BEGIN Recorded information

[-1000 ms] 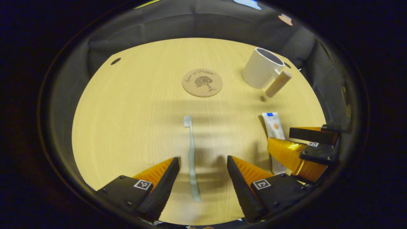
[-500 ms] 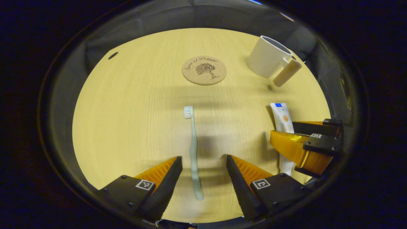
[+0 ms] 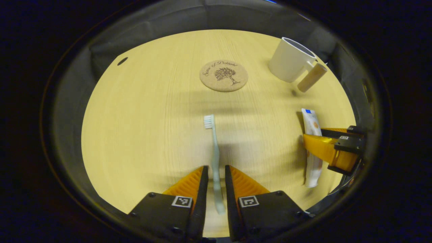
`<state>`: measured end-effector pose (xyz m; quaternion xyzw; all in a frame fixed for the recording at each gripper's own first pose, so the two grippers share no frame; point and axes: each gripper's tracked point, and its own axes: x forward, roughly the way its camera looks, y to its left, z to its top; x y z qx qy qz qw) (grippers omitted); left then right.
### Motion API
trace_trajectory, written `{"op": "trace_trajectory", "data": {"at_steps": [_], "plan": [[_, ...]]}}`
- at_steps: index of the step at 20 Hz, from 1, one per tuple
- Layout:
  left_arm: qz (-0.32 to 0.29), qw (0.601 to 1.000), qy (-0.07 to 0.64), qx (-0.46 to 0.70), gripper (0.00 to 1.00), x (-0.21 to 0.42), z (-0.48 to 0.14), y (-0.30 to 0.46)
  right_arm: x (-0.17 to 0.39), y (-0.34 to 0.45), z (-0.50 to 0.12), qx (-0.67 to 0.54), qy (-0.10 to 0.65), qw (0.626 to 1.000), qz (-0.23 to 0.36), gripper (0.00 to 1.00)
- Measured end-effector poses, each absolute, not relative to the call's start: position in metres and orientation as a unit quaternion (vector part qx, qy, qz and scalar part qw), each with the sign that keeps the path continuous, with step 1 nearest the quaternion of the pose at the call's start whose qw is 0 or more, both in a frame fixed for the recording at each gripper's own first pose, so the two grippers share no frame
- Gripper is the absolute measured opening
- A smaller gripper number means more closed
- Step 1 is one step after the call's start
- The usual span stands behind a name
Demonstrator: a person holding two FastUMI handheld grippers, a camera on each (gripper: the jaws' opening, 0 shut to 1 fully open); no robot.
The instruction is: Put the toothbrush and toothpaste on the desktop into the cup, then pick up the cup and place it on the coaster on the desktop.
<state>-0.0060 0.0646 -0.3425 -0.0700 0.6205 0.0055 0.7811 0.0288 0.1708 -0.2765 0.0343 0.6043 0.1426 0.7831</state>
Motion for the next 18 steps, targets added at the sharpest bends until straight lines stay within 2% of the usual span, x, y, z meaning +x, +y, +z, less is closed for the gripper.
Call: {"op": "trace_trajectory", "data": {"at_steps": [2, 3, 5, 6, 8, 9, 13, 18], "plan": [[0.008, 0.782, 0.619, -0.073, 0.35, -0.003, -0.345, 0.063, 0.031, 0.171, -0.276, 0.035, 0.600, 0.787, 0.141, 0.30], [0.006, 0.784, 0.616, -0.072, 0.16, -0.004, -0.343, 0.064, 0.029, 0.171, -0.277, 0.034, 0.599, 0.788, 0.142, 0.29], [0.000, 0.785, 0.615, -0.073, 0.16, -0.005, -0.344, 0.064, 0.030, 0.171, -0.277, 0.042, 0.590, 0.794, 0.142, 0.30], [-0.003, 0.787, 0.613, -0.071, 0.13, -0.005, -0.344, 0.063, 0.031, 0.172, -0.276, 0.050, 0.588, 0.794, 0.145, 0.24], [-0.013, 0.793, 0.606, -0.065, 0.13, -0.005, -0.342, 0.063, 0.032, 0.173, -0.275, 0.059, 0.582, 0.796, 0.153, 0.24], [-0.015, 0.793, 0.605, -0.063, 0.10, -0.006, -0.342, 0.064, 0.032, 0.174, -0.275, 0.061, 0.578, 0.798, 0.158, 0.24], [-0.011, 0.805, 0.587, -0.084, 0.10, -0.004, -0.342, 0.067, 0.032, 0.173, -0.270, 0.065, 0.554, 0.812, 0.172, 0.24], [-0.003, 0.843, 0.527, -0.103, 0.10, 0.002, -0.317, 0.072, 0.030, 0.170, -0.260, 0.081, 0.514, 0.834, 0.184, 0.24]]}}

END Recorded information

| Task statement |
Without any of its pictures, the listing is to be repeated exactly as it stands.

| Exercise response |
[-1000 ms] 
[-500 ms] 
[+0 ms] 
`<state>`: measured end-effector pose (xyz m; quaternion xyzw; all in a frame fixed for the recording at each gripper's own first pose, so the two grippers share no frame; point and axes: each gripper's tracked point, and its own axes: x forward, roughly the way its camera looks, y to its left, z to its top; x y z qx qy qz qw) (grippers omitted); left then right.
### Motion API
trace_trajectory, written `{"op": "trace_trajectory", "data": {"at_steps": [_], "plan": [[_, ...]]}}`
- at_steps: index of the step at 20 Hz, from 1, one per tuple
- Layout:
  left_arm: qz (-0.32 to 0.29), qw (0.601 to 1.000), qy (-0.07 to 0.64), qx (-0.46 to 0.70), gripper (0.00 to 1.00), x (-0.21 to 0.42), z (-0.48 to 0.14), y (-0.30 to 0.46)
  right_arm: x (-0.17 to 0.39), y (-0.34 to 0.45), z (-0.50 to 0.12), qx (-0.67 to 0.54), qy (-0.10 to 0.65), qw (0.626 to 1.000), qz (-0.23 to 0.36), gripper (0.00 to 1.00)
- Measured end-effector poses, each absolute, not relative to the call's start: position in metres and orientation as a unit quaternion (vector part qx, qy, qz and scalar part qw), each with the sign that keeps the path continuous, with step 1 nearest the quaternion of the pose at the call's start whose qw is 0 or more, both in a frame fixed for the recording at each gripper's own first pose, so the two grippers share no frame
- Gripper is the absolute measured opening
- A smaller gripper number means more closed
- Step 1 is one step after the call's start
- The usual span stands behind a name
Demonstrator: a person holding two FastUMI handheld grippers, a camera on each (gripper: the jaws' opening, 0 shut to 1 fully open); no robot.
The instruction is: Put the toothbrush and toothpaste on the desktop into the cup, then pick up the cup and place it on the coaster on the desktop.
<state>-0.0060 0.0646 -0.3425 -0.0700 0.6205 0.0055 0.7811 0.0288 0.1708 -0.2765 0.0343 0.6043 0.1426 0.7831</state>
Motion for the next 18 steps, targets added at the sharpest bends until straight lines stay within 2% of the usual span, x, y, z meaning +x, +y, +z, less is closed for the gripper.
Call: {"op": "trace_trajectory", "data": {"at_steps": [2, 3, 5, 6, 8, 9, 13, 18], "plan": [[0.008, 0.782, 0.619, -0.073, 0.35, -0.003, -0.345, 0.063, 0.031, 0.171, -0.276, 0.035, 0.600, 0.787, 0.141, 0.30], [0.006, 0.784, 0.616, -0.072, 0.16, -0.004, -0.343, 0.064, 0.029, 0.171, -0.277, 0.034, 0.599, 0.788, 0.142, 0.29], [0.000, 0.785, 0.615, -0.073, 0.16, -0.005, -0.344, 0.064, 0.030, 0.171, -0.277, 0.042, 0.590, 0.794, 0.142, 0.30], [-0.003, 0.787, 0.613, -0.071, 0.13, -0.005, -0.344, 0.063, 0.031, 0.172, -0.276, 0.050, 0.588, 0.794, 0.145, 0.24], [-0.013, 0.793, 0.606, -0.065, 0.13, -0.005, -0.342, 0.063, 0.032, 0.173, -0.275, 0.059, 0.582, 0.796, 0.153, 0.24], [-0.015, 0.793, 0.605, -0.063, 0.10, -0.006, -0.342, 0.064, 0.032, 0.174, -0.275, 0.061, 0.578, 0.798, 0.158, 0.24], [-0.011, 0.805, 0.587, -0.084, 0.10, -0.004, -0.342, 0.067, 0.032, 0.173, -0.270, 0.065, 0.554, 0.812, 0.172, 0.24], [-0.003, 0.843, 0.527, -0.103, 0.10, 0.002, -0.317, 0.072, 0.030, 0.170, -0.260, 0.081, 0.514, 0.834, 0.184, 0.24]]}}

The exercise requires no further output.